Hay que tener en cuenta que, a diferencia de una conversación tradicional entre compañeros, las interacciones con sistemas de IA pueden quedar registradas, almacenadas y reutilizadas, incluso para el entrenamiento de nuevos modelos. Pese a que muchas personas recurren a estas herramientas con fines productivos, la cesión involuntaria de datos personales, corporativos o estratégicos se ha convertido en un riesgo real.
Desde el punto de vista de los expertos, la adopción de la IA está avanzando más rápido que la concienciación sobre sus consecuencias. Marijus Briedis, director de tecnología de NordVPN, advierte de que los trabajadores comparten información sensible sin tener claro dónde termina almacenada, quién puede acceder a ella o con qué finalidad se utiliza. A su vez, esta práctica puede abrir brechas de privacidad difíciles de detectar a corto plazo.
Los riesgos no se limitan al entorno laboral. A su vez, la inteligencia artificial se ha convertido en una herramienta clave para los ciberdelincuentes, que la emplean para diseñar ataques cada vez más creíbles. En este sentido, casi la mitad de los españoles no es capaz de identificar estafas asistidas por IA, como la clonación de voz o los deepfakes.
Pese a que estas técnicas ya forman parte del panorama digital actual, el 46% de las personas reconoce no saber distinguirlas correctamente, lo que incrementa su vulnerabilidad. La capacidad de la IA para imitar voces, generar vídeos realistas o replicar páginas web legítimas ha elevado el nivel de sofisticación del fraude online.

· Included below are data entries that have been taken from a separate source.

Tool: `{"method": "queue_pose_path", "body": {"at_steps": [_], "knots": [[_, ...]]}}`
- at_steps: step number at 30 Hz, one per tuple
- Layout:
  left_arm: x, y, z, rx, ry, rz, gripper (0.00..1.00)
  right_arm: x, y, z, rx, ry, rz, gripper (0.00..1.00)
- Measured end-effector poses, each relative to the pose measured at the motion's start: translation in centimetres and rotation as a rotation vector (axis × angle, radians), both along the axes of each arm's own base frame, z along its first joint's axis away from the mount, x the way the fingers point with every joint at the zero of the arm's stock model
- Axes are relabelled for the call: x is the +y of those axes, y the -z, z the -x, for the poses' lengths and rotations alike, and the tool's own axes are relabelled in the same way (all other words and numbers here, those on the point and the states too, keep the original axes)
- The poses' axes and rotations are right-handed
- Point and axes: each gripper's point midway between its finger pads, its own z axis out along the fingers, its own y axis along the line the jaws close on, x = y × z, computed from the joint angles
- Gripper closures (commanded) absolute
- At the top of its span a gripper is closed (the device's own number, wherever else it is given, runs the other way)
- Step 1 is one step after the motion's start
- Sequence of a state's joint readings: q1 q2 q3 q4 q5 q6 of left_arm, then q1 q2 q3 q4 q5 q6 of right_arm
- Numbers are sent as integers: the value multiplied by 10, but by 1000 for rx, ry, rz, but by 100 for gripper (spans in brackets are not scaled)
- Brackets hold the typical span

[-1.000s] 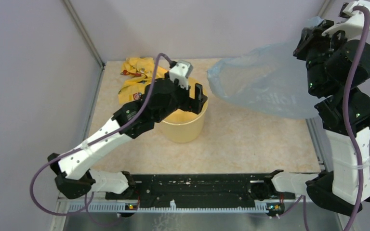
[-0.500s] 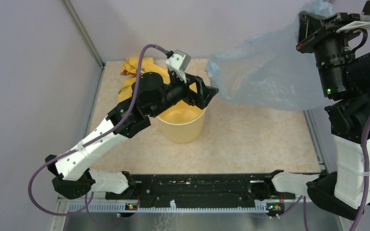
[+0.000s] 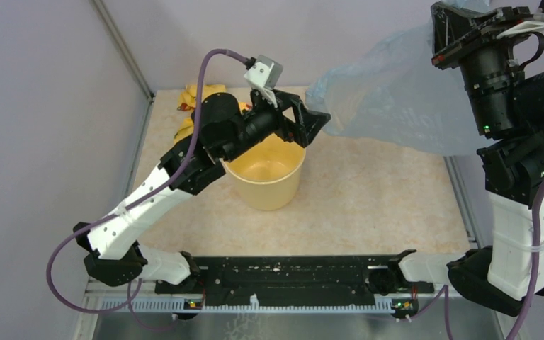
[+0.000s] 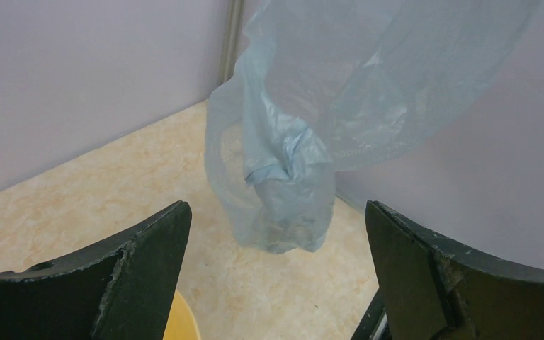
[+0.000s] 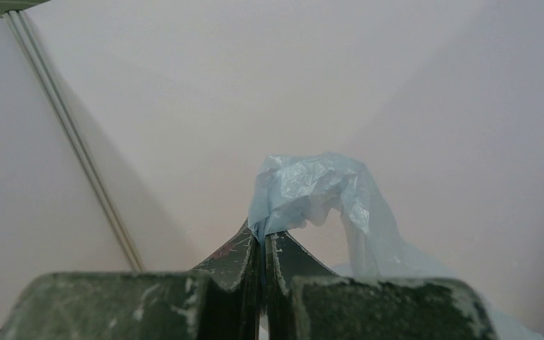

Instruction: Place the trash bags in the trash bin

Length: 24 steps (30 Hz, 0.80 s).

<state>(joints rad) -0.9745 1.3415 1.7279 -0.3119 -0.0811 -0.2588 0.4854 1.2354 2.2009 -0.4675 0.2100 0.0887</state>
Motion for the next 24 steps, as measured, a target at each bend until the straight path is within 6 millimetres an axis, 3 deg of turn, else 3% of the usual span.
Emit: {"method": "queue_pose_path", "body": {"at_steps": [5, 10, 13, 17, 20, 22, 24], "knots": [[11, -8, 11, -9, 15, 34, 1, 3, 1, -3, 2, -5, 3, 100], [13, 2, -1, 21, -50, 16, 6, 6, -2, -1, -8, -26, 0, 100], [7, 17, -14, 48, -92, -15, 27, 10, -2, 0, -11, -51, -4, 100], [2, 34, -29, 69, -146, -66, 65, 22, -4, 2, -18, -121, -14, 100], [5, 29, -34, 51, -174, -81, 93, 37, -5, 1, -17, -197, -25, 100], [11, 18, -34, 32, -192, -72, 100, 48, -10, 1, -29, -254, -38, 100], [20, 3, -33, 8, -216, -50, 100, 60, -14, 0, -41, -318, -58, 100]]}}
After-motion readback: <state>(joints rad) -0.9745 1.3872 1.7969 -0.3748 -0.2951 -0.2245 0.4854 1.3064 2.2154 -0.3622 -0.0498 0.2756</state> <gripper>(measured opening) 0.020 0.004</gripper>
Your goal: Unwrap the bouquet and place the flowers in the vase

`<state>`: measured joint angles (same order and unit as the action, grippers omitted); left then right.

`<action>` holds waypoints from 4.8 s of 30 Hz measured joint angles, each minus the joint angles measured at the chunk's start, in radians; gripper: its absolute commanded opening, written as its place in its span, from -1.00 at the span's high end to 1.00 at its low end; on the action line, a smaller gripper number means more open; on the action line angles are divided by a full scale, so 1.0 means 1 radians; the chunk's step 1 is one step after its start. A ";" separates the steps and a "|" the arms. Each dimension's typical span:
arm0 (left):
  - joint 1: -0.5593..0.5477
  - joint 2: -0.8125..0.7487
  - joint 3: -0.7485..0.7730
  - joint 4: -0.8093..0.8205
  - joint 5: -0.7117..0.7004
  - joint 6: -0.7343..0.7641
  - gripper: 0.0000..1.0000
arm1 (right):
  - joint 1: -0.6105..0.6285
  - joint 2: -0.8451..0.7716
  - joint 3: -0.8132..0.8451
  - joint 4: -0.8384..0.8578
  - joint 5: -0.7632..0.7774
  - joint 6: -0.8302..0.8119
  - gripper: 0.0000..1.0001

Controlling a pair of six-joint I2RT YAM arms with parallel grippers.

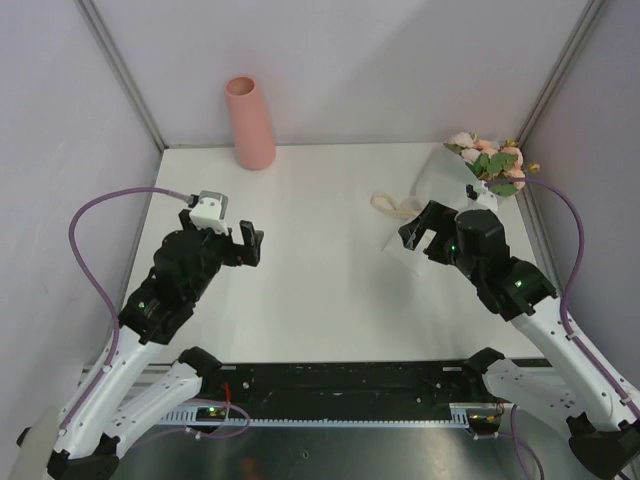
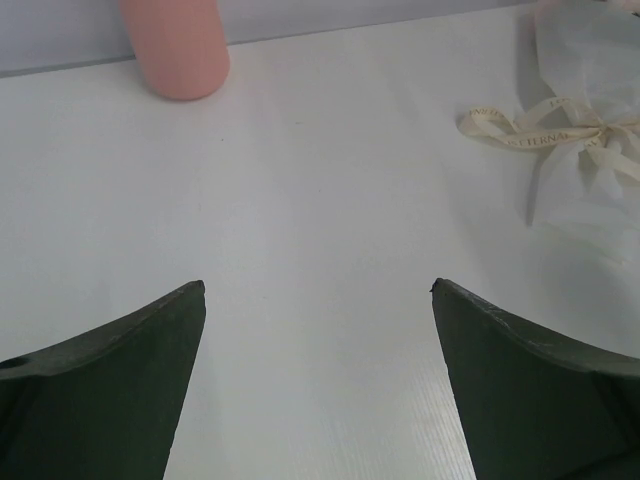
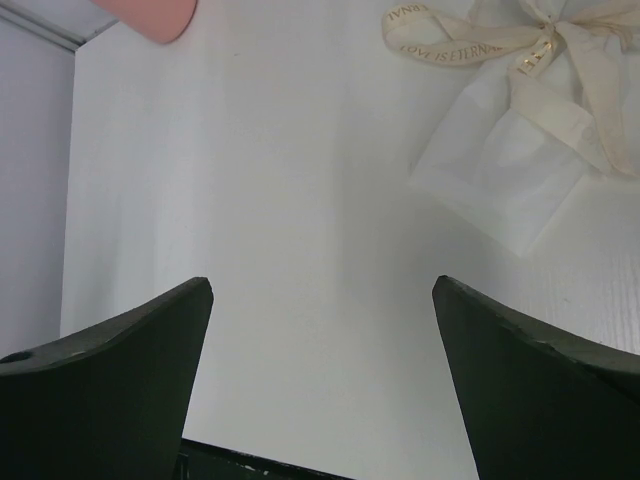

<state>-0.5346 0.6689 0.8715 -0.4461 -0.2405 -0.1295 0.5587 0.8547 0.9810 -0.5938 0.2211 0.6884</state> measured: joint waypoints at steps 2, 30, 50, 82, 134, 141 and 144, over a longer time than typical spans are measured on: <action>0.000 -0.003 -0.002 0.003 0.000 0.000 -0.99 | 0.000 0.000 -0.002 0.000 0.002 0.002 -0.99; 0.000 -0.011 -0.023 0.007 0.005 0.000 -0.99 | -0.412 0.354 -0.307 0.387 -0.171 0.014 -0.18; 0.000 -0.010 -0.027 0.010 0.016 0.018 -0.94 | -0.423 0.525 -0.362 0.589 -0.212 0.063 0.50; 0.000 0.127 -0.234 0.014 0.261 -0.414 -0.73 | 0.290 0.404 -0.477 0.587 -0.282 0.138 0.42; -0.160 0.887 -0.081 0.463 0.571 -0.316 1.00 | 0.118 -0.061 -0.434 0.199 -0.074 -0.142 0.18; -0.162 0.742 -0.243 0.483 0.538 -0.370 1.00 | 0.113 0.027 -0.434 0.301 -0.150 -0.196 0.18; -0.163 0.707 -0.282 0.491 0.532 -0.386 1.00 | 0.113 0.097 -0.434 0.357 -0.203 -0.236 0.19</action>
<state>-0.6971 1.3762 0.5896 0.0444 0.2913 -0.5159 0.6716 0.9512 0.5468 -0.2363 0.0177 0.4526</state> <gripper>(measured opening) 0.005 0.410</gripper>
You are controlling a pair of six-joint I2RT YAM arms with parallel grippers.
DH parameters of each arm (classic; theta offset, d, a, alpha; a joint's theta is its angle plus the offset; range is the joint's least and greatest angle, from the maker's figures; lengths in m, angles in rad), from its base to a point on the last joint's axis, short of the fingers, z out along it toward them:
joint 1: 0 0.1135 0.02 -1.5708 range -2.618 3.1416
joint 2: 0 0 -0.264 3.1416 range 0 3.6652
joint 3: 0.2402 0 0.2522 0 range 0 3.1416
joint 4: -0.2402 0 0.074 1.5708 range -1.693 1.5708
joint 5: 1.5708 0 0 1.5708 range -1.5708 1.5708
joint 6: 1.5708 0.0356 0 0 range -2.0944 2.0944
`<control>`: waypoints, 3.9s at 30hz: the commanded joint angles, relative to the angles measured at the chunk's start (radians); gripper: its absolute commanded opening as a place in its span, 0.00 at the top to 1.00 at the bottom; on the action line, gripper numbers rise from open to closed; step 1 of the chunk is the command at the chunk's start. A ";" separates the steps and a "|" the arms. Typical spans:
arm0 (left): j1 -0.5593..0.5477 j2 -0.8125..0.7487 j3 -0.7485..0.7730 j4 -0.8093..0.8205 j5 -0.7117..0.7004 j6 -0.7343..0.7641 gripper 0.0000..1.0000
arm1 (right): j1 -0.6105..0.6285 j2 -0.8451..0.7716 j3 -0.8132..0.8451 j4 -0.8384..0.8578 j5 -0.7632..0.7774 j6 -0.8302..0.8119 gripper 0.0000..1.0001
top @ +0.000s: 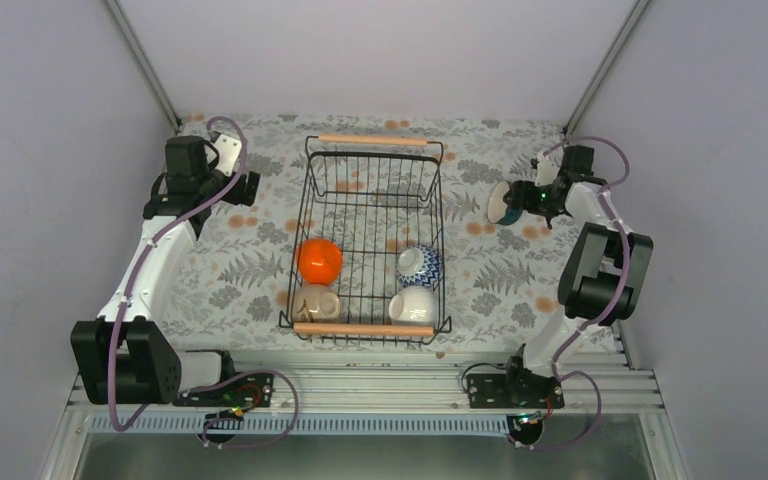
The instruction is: Unload the bowls from the dish rack
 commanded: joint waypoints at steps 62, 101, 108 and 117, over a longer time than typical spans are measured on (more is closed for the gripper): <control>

Las consecuencias económicas tampoco son menores. Investigaciones previas de NordVPN indican que una de cada tres personas se ha encontrado con estafas digitales en los últimos dos años, y que casi la mitad de las víctimas llegó a perder dinero. En muchos casos, las cantidades superaron los 100 dólares, reflejando el impacto real de este tipo de ataques.
Todo apunta a que esta tendencia no se va a frenar. Los especialistas anticipan que los ataques impulsados por inteligencia artificial serán uno de los principales retos de ciberseguridad en 2026, con métodos cada vez más automatizados y accesibles para actores maliciosos con poca experiencia técnica.
Pese a que la IA ofrece oportunidades claras para mejorar la productividad y optimizar procesos, las personas siguen siendo el eslabón más vulnerable cuando no cuentan con la información y las herramientas adecuadas para protegerse.
En este contexto, los expertos insisten en la necesidad de usar la IA con criterio, evitar compartir información sensible, verificar cualquier solicitud inesperada y no dar por válida una comunicación solo porque parezca real. Hoy, más que nunca, ver y escuchar ya no es sinónimo de confiar.